Era um som tão alto que eu o sentia dentro de mim. Atravessando-me como uma adaga afiada, atirada diretamente no centro do meu peito. Eram gritos tão fortes, tão corajosos e, ao mesmo tempo, tão desesperados, que não era identificável se a massa de pulmões gastos era formada por jovens iniciando uma rebelião, ou por miseráveis fugindo do fogo que consumia suas casas. Apenas era possível escutá-los.
Eu não sei há quanto tempo não via a luz do dia. Permanecia intacto e protegido de mim mesmo há tantos anos que, minha única lembrança de vida, são os beliscões que dou em mim mesmo, dando-me certeza de que, ao menos, ainda consigo sentir dor.

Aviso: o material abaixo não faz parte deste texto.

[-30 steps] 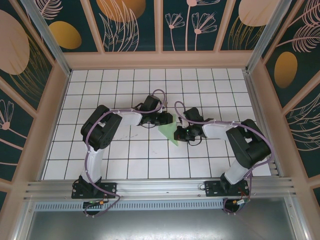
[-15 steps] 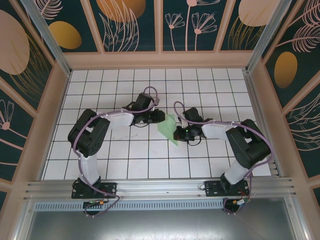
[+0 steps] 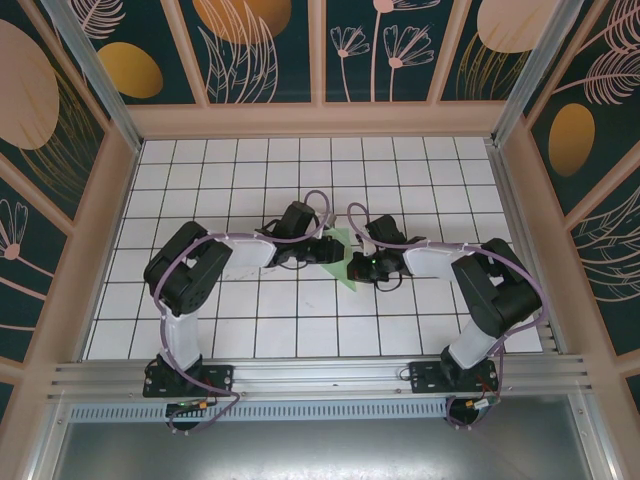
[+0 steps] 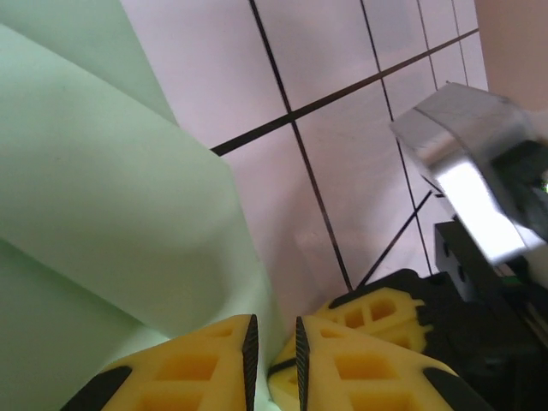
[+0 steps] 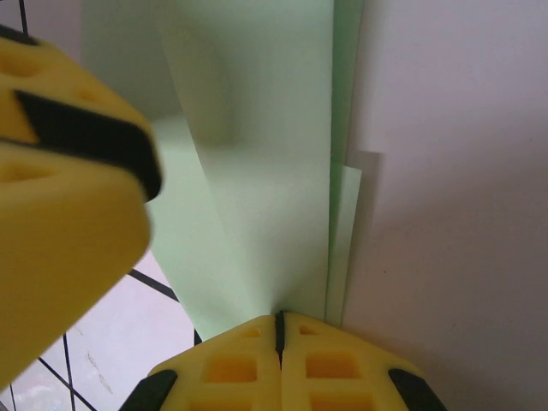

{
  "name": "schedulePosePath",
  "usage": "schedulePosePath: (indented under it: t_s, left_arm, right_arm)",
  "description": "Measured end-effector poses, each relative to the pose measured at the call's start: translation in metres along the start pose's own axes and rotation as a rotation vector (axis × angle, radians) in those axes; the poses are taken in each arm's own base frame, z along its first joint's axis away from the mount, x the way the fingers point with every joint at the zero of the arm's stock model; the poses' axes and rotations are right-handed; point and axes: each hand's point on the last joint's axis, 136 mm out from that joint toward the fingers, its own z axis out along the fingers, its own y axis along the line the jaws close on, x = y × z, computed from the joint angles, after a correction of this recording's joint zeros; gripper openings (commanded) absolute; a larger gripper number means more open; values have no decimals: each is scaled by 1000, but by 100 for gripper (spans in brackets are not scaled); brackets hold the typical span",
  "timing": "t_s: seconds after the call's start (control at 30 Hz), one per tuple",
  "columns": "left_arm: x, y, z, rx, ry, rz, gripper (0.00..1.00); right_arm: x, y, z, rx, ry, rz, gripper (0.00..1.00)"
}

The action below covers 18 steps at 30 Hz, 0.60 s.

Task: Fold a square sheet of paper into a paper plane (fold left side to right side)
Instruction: Fourth fold the wing at the center of the table.

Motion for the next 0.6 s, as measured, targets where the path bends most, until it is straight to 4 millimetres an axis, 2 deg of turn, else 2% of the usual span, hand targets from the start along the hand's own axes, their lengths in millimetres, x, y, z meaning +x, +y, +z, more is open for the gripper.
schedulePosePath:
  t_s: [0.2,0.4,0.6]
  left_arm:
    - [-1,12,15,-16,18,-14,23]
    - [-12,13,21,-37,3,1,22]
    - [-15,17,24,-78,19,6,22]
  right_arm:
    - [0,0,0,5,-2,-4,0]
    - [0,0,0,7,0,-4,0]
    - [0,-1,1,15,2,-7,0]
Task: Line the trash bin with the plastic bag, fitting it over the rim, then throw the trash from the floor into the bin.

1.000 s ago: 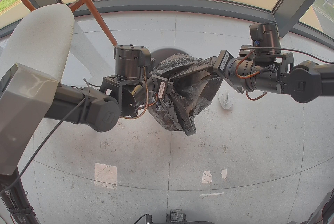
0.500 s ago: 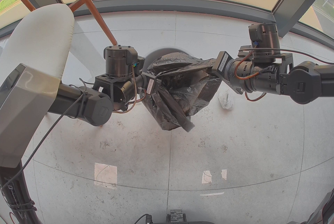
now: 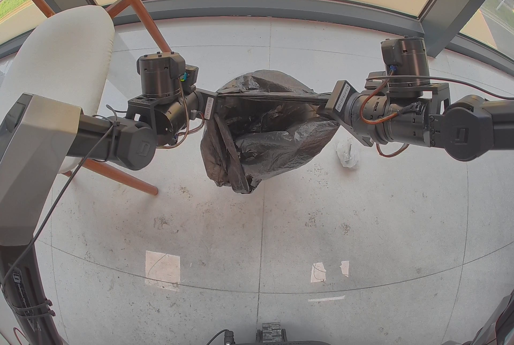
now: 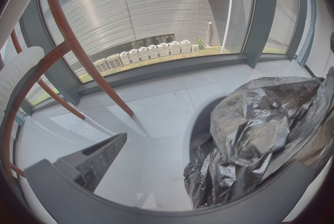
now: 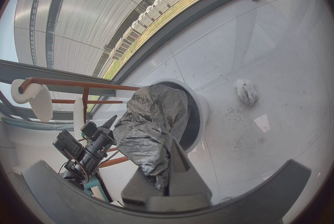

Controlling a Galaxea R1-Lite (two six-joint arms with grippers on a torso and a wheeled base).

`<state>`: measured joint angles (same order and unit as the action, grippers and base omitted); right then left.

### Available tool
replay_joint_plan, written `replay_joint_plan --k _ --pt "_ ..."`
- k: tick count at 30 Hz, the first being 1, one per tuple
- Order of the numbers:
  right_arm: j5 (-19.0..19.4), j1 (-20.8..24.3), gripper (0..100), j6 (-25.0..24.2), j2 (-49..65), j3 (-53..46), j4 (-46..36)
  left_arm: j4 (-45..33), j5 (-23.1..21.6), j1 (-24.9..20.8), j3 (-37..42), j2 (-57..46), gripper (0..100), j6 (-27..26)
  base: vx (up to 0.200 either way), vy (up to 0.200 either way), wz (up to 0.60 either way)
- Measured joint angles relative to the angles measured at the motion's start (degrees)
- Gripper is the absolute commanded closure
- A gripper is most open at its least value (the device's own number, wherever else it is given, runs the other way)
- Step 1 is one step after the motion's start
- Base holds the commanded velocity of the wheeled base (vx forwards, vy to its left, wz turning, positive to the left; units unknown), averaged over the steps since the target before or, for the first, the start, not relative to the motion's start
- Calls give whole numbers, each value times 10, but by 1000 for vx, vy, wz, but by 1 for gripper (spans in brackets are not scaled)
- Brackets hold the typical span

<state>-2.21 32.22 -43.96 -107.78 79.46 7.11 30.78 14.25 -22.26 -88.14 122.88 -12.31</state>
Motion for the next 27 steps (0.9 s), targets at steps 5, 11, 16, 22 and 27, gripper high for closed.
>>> replay_joint_plan --k 5,11,16,22,27 --pt "0 -1 100 0 0 3 0 -1 -10 -20 -1 3 100 4 0 0 0" --pt "1 -5 100 3 1 6 1 -1 -34 -37 23 2 100 27 0 0 0" --pt "13 -13 100 30 4 7 14 -33 -94 -39 30 -12 100 28 0 0 0" --pt "59 -36 100 85 7 14 27 -115 -104 -38 -8 -39 100 30 0 0 0" --pt "84 -53 100 110 -1 51 29 -173 -117 -34 -74 -51 100 31 0 0 0"
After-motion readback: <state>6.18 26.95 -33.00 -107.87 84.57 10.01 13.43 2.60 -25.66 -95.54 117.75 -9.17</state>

Também não sei por quanto tempo.
Ouvia aqueles gritos vindo de algum lugar, que eu não sabia onde era. Se vinham de cima, de baixo, dos lados. Apenas desejava ansiosamente que eles fossem fortes o suficiente para explodir as paredes frias e mucosas que circundavam minha existência, e me jogassem no meio de sua misericórdia honrosa, me pisoteassem e me destroçassem. Talvez assim, destruído, derrubado, com poeira no corpo, e feridas por toda minha pele, eu lembrasse de como é se sentir vivo.